▸ **WORK REQUEST**
In the data below, which lines hold "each"? Copy every one.

▸ **SUPPLIED DATA**
▶

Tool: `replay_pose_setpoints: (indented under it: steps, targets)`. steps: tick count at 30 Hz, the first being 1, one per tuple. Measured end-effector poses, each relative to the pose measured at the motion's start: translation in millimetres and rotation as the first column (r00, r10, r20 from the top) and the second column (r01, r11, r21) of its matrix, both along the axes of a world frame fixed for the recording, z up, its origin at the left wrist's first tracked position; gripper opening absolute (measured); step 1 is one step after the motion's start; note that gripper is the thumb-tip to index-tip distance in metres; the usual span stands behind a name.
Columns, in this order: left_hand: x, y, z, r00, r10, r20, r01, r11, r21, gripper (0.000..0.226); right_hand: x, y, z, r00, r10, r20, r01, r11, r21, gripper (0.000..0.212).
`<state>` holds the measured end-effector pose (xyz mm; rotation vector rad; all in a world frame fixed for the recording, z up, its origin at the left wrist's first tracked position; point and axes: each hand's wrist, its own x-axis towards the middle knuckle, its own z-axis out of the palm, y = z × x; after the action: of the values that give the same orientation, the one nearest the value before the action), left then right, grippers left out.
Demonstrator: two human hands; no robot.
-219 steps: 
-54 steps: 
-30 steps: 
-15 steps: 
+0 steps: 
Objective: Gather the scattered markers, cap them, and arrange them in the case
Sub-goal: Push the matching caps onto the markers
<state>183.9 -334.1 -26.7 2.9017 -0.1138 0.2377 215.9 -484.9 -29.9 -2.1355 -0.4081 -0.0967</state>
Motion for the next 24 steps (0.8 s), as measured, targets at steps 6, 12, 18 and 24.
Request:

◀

▸ **TASK RESULT**
Tool: `replay_pose_setpoints: (indented under it: steps, targets)`. steps: tick count at 30 Hz, the first being 1, one per tuple. Measured end-effector poses, each relative to the pose measured at the motion's start: translation in millimetres and rotation as the first column (r00, r10, r20 from the top) and the second column (r01, r11, r21) of its matrix, both along the axes of a world frame fixed for the recording, z up, its origin at the left wrist's first tracked position; gripper opening absolute (measured); step 1 is one step after the motion's start; note that gripper is the thumb-tip to index-tip distance in metres; the usual span stands behind a name.
`<state>` holds the measured end-effector pose (xyz mm; rotation vector rad; all in a world frame fixed for the recording, z up, its origin at the left wrist's first tracked position; point and axes: each hand's wrist, its own x-axis towards the middle knuckle, its own z-axis out of the palm, y = z × x; after the action: of the values that give the same orientation, the one nearest the value before the action), left then right, grippers left out.

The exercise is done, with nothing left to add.